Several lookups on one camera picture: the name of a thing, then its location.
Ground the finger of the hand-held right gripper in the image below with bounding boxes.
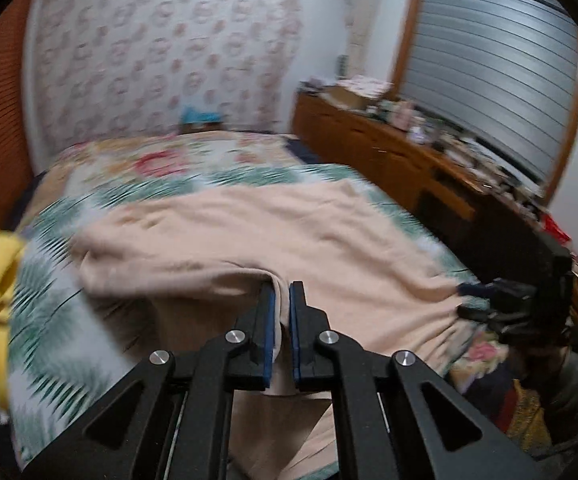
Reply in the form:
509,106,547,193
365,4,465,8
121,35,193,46
459,282,501,302
456,306,501,326

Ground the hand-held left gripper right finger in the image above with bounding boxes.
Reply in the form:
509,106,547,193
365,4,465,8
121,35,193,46
289,280,545,480

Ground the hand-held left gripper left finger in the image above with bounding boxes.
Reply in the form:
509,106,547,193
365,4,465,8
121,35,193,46
19,280,277,480

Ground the peach printed t-shirt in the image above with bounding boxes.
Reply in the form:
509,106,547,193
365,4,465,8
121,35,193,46
71,177,500,480

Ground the person's right forearm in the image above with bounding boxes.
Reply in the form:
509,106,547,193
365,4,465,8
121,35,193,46
519,342,578,463

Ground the wooden cabinet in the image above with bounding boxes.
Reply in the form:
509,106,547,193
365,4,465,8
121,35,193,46
291,89,578,323

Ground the pink bottle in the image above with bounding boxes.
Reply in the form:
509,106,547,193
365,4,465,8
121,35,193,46
393,100,416,127

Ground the leaf and flower printed bedsheet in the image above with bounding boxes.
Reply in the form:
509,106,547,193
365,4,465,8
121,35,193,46
6,130,500,478

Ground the teal box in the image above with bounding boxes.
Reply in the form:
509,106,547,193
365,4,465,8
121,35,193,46
179,105,223,134

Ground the grey roller shutter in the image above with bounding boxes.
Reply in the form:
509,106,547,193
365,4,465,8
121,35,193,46
398,0,578,187

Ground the floral printed cloth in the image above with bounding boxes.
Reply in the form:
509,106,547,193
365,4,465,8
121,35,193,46
343,74,393,99

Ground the cream tied curtain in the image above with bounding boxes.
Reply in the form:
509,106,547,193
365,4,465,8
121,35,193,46
348,0,371,77

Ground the circle patterned sheer curtain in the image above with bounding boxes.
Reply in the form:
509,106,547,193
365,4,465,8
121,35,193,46
23,0,306,153

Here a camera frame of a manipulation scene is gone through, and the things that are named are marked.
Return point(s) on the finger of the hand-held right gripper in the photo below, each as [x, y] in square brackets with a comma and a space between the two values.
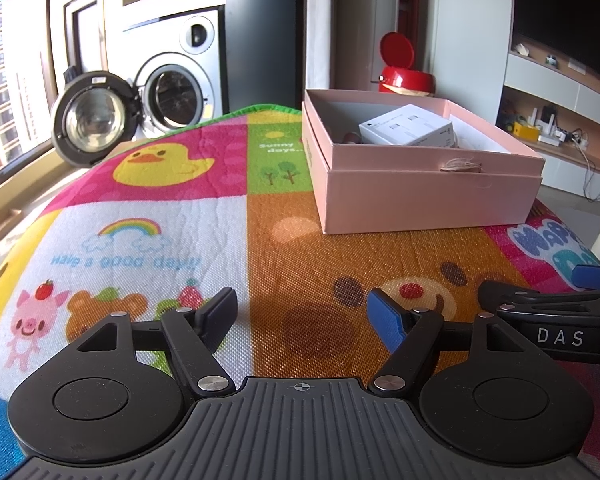
[597, 276]
[530, 299]

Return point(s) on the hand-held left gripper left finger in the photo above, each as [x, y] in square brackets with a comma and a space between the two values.
[220, 315]

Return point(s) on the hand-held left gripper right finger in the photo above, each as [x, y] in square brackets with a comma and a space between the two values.
[386, 320]

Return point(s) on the pink cardboard box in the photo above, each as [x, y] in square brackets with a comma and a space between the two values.
[420, 200]

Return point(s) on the white printed box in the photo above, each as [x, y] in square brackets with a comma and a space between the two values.
[405, 127]

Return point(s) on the colourful cartoon play mat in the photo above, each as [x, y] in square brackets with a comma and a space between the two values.
[155, 210]

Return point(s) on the brown twine bundle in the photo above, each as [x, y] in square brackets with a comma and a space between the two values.
[460, 165]

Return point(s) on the white router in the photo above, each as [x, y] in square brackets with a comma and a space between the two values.
[547, 127]

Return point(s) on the yellow toy truck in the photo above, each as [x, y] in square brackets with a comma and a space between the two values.
[522, 129]

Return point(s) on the white cabinet unit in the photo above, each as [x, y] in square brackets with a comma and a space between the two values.
[530, 75]

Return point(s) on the beige trash bag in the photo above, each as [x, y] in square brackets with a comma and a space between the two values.
[410, 91]

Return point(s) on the round washing machine door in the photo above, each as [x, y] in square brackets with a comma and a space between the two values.
[92, 120]

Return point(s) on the white tissue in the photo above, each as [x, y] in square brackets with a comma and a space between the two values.
[522, 50]

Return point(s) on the red trash bin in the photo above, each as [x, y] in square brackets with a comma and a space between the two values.
[405, 67]

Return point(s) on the black television screen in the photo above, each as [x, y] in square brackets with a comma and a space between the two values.
[565, 10]

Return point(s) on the silver washing machine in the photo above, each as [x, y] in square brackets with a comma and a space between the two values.
[190, 45]

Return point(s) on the dark cloth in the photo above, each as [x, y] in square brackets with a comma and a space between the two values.
[71, 74]

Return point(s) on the dark tall cabinet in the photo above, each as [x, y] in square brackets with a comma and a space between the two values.
[265, 35]

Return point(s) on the dark framed panel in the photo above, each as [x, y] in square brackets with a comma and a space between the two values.
[67, 30]

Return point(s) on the black window frame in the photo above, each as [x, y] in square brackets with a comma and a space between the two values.
[44, 60]

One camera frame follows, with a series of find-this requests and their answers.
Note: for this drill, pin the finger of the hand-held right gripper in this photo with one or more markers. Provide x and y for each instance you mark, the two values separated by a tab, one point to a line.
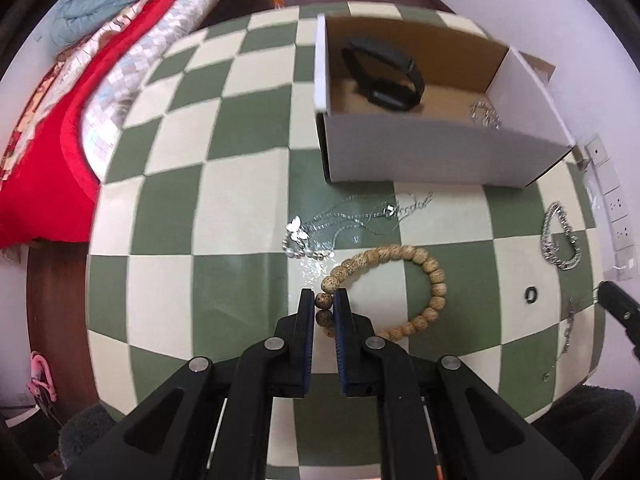
622	307

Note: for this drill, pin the pink slippers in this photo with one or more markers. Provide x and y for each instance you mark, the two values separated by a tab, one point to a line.
40	375

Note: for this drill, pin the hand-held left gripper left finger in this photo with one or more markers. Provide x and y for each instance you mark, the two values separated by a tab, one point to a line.
307	345

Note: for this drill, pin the black smart band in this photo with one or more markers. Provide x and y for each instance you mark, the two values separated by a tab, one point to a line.
387	101

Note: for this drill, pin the grey fluffy cushion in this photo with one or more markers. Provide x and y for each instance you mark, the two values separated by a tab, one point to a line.
87	435

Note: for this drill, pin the green checkered tablecloth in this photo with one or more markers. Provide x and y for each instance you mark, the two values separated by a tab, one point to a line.
240	280

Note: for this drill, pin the mosaic patterned bed sheet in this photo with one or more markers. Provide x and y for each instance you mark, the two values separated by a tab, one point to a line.
145	60

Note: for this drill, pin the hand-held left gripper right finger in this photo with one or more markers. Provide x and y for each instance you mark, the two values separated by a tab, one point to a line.
341	345

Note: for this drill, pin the white cardboard box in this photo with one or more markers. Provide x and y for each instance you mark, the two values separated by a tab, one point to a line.
425	155

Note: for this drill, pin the red blanket bed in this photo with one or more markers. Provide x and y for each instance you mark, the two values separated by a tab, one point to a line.
40	200

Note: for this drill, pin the dark fluffy cushion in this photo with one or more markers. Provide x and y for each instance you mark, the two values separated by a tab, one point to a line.
585	425

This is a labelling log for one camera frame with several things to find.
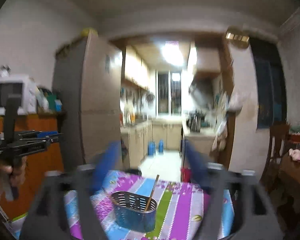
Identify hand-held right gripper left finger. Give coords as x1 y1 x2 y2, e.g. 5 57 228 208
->
20 141 122 240

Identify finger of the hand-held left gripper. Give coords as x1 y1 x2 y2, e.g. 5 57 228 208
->
25 134 63 148
18 130 60 139

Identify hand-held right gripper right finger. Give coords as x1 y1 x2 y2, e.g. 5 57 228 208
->
186 140 283 240

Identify brown wooden chopstick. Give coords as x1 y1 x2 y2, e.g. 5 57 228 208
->
144 175 160 212

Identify blue perforated utensil holder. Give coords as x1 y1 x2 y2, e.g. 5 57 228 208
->
111 191 157 232

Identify person's left hand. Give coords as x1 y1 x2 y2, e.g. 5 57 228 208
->
0 154 26 202

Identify red bucket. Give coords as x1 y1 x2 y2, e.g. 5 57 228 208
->
181 167 192 182

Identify white microwave oven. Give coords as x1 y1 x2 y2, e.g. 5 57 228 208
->
0 74 38 116

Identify bottles on orange cabinet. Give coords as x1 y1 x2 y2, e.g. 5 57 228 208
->
36 87 63 113

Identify orange wooden cabinet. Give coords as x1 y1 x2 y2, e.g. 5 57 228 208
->
0 112 67 221

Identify purple floral striped tablecloth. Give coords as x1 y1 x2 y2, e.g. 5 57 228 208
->
63 169 235 240

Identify kitchen base cabinets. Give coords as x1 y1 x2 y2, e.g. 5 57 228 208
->
120 119 182 164

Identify hanging cloth bags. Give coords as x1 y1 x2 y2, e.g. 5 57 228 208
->
211 91 230 153

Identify silver refrigerator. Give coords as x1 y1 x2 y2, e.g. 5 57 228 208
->
52 29 123 166

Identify steel range hood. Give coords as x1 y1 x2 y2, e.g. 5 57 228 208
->
188 79 214 111

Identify barred kitchen window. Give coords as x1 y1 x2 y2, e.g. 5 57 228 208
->
156 70 182 116

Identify wooden chair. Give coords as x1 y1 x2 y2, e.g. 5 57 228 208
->
261 123 291 182

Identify dark wooden side table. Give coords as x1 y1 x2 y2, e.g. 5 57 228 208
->
276 150 300 208

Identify pink cloth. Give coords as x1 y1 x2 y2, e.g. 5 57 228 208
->
288 148 300 163

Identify small potted plant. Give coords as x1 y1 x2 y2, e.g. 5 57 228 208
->
288 123 300 143

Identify ceiling light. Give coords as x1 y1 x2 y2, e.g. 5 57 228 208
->
162 41 185 67

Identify kitchen wall cabinet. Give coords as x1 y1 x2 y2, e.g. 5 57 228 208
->
122 45 150 91

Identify dark blue wall window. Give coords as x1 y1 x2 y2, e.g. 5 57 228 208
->
249 38 288 131

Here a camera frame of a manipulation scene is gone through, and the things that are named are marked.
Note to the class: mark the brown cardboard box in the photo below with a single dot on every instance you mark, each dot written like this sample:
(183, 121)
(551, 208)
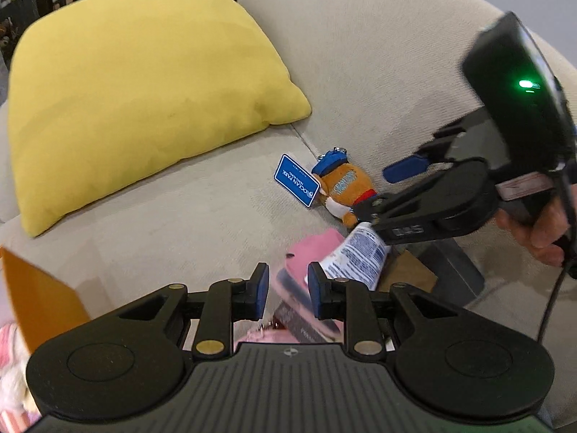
++++++++++
## PROBLEM TO WORK ON
For this exercise, gather every line of the data that contains the word "camera".

## SOLUTION TO THIS PROBLEM
Several lookups on one camera picture: the name of a thing, then its location.
Here a camera frame of a manipulation scene is gone through, and the things that are named are marked.
One camera frame follows, with a series of find-this requests and their answers.
This is a labelling log for one camera frame with several things to find.
Here a camera frame of a manipulation scene is gone through, and the things that are named are marked.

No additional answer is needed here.